In retaining the old business systems the ‘rescuers’ of HMV failed to learn the lessons of the original administration process and it once again failed.

So how do you avoid crises:

  1.  Avoid excesses:  Excessively sticking to processes and prescriptions for management.  This is the ‘computer says no’ response.  It often leads to contingency plans being ignored and issues being oversimplified.  Crises caused by environmental change can be exacerbated.  Such excesses can result in complacency i.e. plans become annual events not continually evolving processes and documents.  To avoid such excesses, employ critical friends, carry out both marketing and market research, benchmark, allow dissenters to speak out, don’t become an organisation of ‘Yes Men’.  Plan to employ strategic strengths and eliminate strategic weaknesses through developing SWOT strategies. Have a Plan A, and a Plan B, and a Plan C,…….
  2. Consider Replacing Top Managers:  Often this is a move needed to end or avoid a crisis.  However competent the existing top management, they can build up an existing ‘group think’.  replacing them gets rid of personal enmities and old assumptions.

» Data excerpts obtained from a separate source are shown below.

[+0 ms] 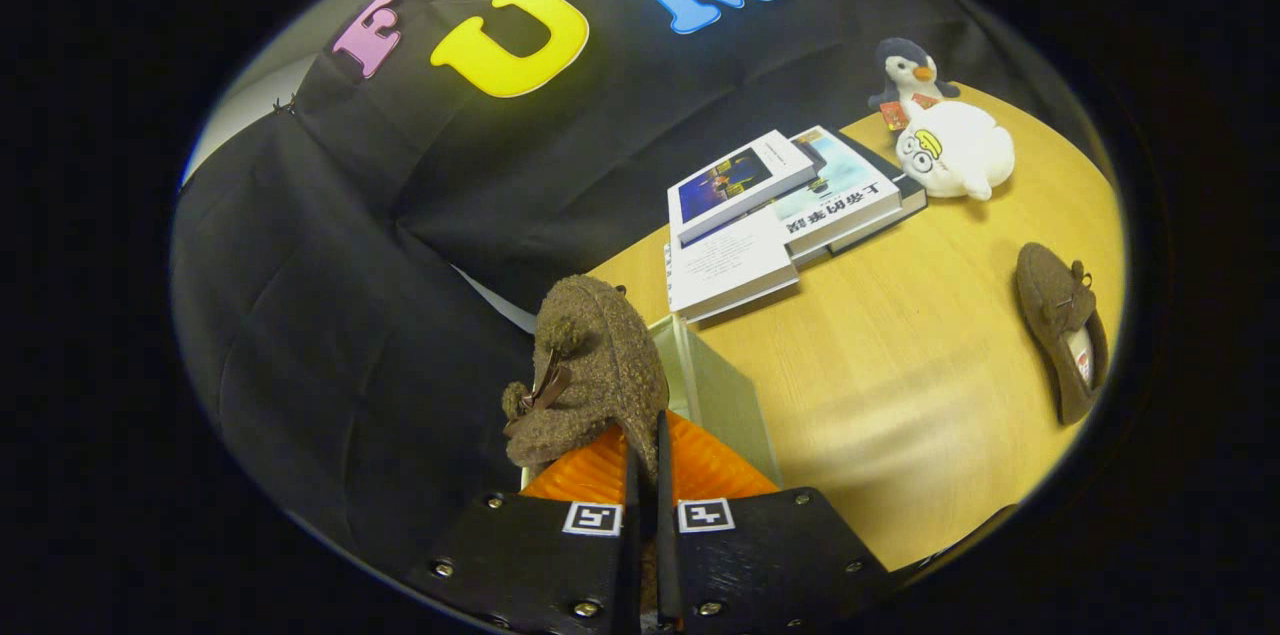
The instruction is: Open the storage box then place both shoes into the box .Put the left shoe in first, then the right shoe, with the right side of both shoes facing outward in a uniform manner.
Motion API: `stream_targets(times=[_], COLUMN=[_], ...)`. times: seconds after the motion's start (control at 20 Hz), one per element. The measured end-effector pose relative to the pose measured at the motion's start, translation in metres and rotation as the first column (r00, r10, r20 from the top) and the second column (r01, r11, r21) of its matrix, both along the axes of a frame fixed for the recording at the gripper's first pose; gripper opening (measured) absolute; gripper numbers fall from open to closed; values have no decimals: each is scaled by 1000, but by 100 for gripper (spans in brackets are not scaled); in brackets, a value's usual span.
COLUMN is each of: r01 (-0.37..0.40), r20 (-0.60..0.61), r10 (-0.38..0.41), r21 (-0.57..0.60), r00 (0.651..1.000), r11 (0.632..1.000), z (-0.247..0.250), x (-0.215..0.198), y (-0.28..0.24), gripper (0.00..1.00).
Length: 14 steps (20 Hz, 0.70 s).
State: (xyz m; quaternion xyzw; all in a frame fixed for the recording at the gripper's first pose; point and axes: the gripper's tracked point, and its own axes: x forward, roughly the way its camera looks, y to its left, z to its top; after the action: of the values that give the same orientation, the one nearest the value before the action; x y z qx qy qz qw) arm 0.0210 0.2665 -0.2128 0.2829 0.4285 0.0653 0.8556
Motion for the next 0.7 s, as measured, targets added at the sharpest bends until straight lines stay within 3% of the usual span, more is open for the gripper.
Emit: stream_targets(times=[0.7], r01=[2], r20=[-220], r10=[0], r21=[7], r00=[975], r11=[1000], z=[-93], x=[-31], y=[83], gripper=[7])
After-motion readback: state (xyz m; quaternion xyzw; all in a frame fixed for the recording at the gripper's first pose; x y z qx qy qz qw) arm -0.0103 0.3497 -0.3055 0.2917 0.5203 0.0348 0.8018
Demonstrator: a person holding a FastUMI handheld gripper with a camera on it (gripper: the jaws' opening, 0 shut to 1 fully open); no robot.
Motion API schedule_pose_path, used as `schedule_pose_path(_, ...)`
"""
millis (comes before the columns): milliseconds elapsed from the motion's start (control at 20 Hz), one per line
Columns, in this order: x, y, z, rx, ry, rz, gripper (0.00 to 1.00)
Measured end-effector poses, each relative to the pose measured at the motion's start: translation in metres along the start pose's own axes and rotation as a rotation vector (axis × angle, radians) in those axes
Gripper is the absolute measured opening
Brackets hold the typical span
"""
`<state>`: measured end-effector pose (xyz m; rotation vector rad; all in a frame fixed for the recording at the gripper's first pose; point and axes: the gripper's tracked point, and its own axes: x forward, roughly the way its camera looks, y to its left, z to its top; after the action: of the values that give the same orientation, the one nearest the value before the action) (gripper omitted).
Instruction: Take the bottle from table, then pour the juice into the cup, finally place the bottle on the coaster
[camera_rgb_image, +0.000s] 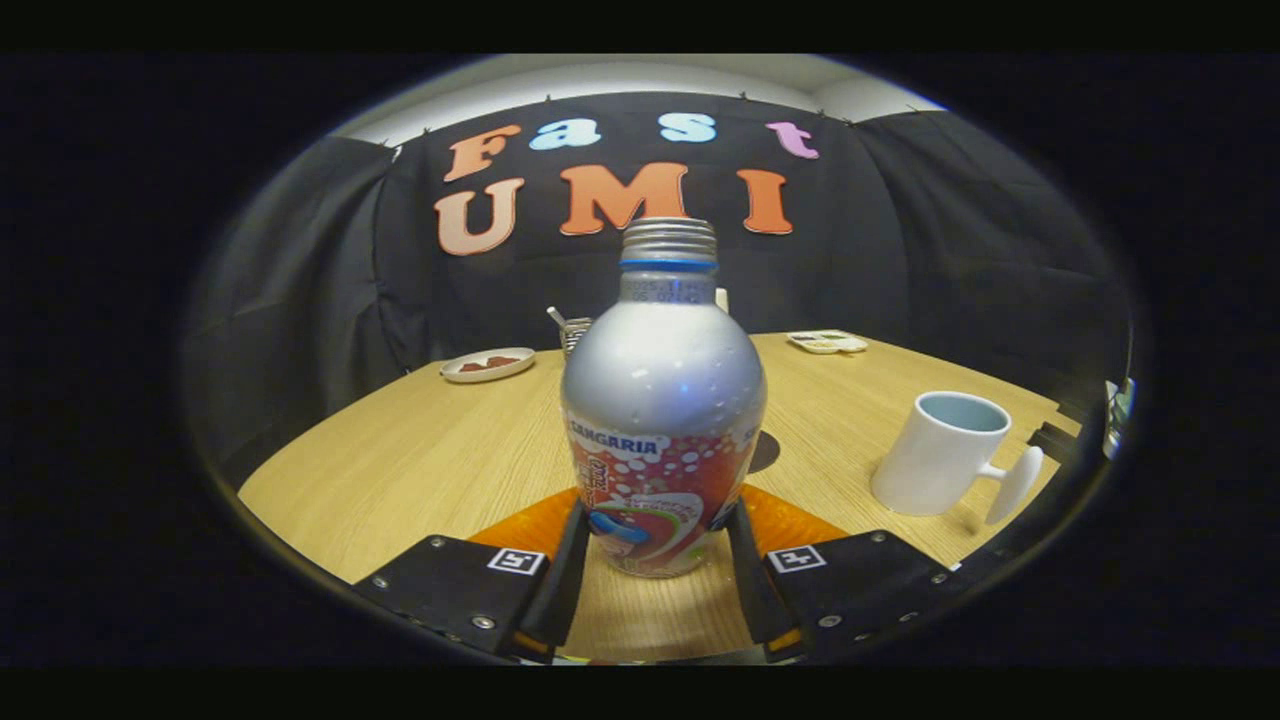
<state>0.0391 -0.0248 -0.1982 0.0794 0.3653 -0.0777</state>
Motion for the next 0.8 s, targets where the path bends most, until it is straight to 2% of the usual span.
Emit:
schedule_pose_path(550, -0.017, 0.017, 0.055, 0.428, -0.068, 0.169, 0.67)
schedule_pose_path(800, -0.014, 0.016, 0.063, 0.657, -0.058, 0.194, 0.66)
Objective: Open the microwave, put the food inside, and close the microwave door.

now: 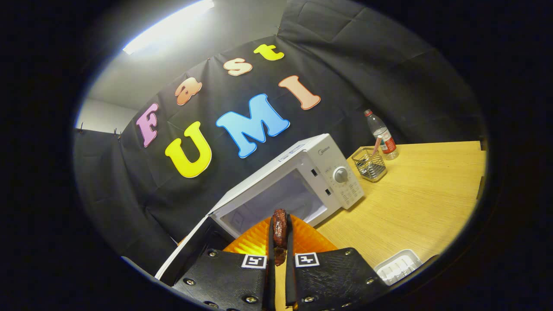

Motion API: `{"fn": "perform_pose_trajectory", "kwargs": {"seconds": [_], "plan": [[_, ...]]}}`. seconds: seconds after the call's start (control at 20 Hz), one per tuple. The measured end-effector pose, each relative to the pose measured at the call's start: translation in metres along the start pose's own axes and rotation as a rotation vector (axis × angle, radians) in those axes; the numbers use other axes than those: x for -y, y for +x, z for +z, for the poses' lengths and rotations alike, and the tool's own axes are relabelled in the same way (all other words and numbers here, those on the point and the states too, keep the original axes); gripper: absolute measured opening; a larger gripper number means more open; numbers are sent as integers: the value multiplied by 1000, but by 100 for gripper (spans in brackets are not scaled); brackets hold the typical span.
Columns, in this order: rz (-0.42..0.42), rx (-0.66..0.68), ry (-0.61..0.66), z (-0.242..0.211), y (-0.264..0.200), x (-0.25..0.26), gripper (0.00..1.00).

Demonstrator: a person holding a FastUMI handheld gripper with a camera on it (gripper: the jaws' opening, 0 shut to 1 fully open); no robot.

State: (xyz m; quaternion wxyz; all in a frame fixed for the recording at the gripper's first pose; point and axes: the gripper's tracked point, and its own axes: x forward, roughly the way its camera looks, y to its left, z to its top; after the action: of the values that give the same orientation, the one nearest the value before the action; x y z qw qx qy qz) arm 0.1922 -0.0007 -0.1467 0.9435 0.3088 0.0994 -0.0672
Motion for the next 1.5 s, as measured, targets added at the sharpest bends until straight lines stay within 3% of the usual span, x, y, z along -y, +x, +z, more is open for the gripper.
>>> {"fn": "perform_pose_trajectory", "kwargs": {"seconds": [0.25, 0.5, 1.0, 1.5], "plan": [[-8, -27, 32, -14, 49, -3, 9], [-27, -69, -13, -29, 79, -2, 9], [-15, -44, 159, -54, 181, -9, 9], [-21, -85, 215, -82, 249, 12, 9]]}}
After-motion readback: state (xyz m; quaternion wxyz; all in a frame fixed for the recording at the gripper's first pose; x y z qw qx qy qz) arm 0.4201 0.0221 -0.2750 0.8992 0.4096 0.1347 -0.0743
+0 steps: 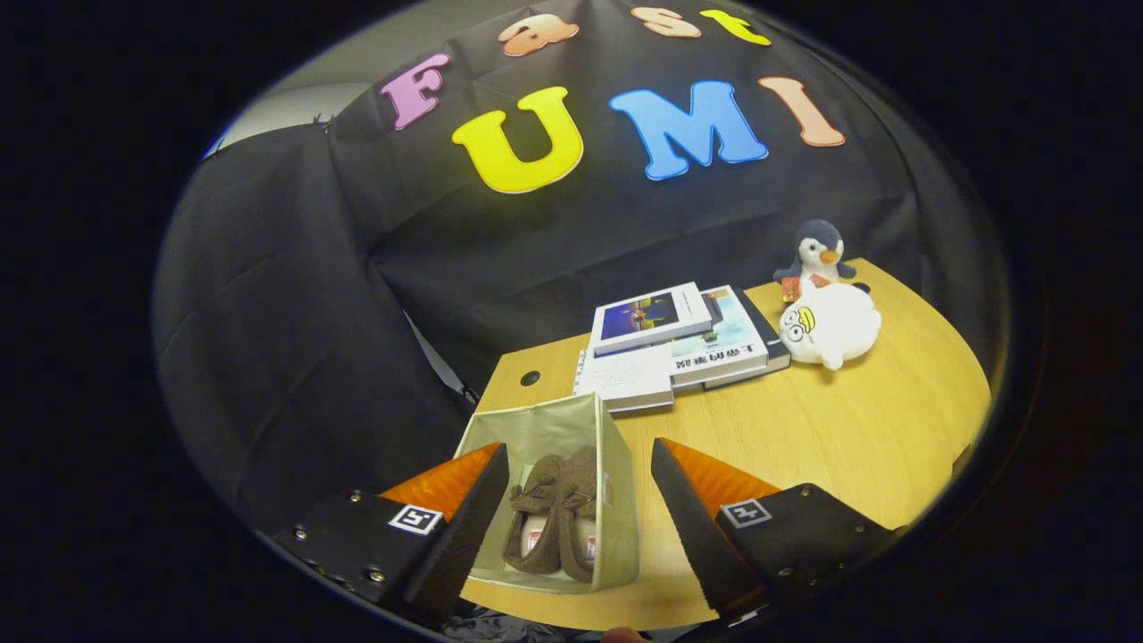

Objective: Open the storage box then place both shoes into the box .Put the left shoe in first, then the right shoe, with the right side of both shoes facing outward in a uniform manner.

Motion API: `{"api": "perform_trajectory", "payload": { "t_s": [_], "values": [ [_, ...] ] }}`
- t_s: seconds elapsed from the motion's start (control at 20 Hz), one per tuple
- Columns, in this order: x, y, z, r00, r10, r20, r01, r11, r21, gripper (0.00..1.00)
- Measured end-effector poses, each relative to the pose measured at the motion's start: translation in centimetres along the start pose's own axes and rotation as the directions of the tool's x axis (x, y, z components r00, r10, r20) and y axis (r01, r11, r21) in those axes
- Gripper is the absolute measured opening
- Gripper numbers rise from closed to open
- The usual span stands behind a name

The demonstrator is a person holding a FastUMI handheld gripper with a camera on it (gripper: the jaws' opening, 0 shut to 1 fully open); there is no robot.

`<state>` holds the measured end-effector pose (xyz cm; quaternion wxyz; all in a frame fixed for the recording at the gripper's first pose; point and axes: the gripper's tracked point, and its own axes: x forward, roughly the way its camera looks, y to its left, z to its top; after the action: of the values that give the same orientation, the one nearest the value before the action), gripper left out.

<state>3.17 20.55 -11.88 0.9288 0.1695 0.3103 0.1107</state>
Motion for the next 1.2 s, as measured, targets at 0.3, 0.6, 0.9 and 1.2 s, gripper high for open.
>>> {"api": "perform_trajectory", "payload": {
  "t_s": [0.3,0.6,0.9,1.2],
  "values": [
    [-4.9,-6.0,5.1,0.991,-0.03,0.132,0.047,0.991,-0.125,0.98],
    [-9.7,-12.6,8.4,0.949,-0.132,0.286,0.193,0.961,-0.198,0.98],
    [-15.3,-16.7,10.1,0.867,-0.191,0.46,0.312,0.928,-0.203,0.98],
    [-17.4,-19.3,9.8,0.848,-0.225,0.48,0.349,0.918,-0.187,0.97]
  ]
}}
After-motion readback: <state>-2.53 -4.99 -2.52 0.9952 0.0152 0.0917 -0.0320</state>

  3. Reject Implicit Assumptions:  which underlie existing managerial perceptions and behaviours.
  4. Experiment with Portfolios:  Invest in new products, enter new markets, develop new technologies, develop new operational models and employ new people.  Look at Ansoff’s methods of business growth, market expansion, new product development, brand extension and diversification.
  5. Managing Ideology:  Top management are often seen as the villains of a crisis.  They can exacerbate a crisis by delaying action.  They can steer their organisations into crises.  See Fred Goodwin at RBS or the board of Carillion.  However, if they successfully drive the organisation through the crisis, they can become the organisation’s heroes, for example, Steve Jobs at Apple.  By managing organisational ideology, managers can define their status. Crisis are times of danger but they are also times of opportunity.  Shaping ideology can nurture enthusiasm amongst stakeholders.  Let the language and actions of senior managers mould the organisational ideology.  Let managers become the heroes of surviving the crisis.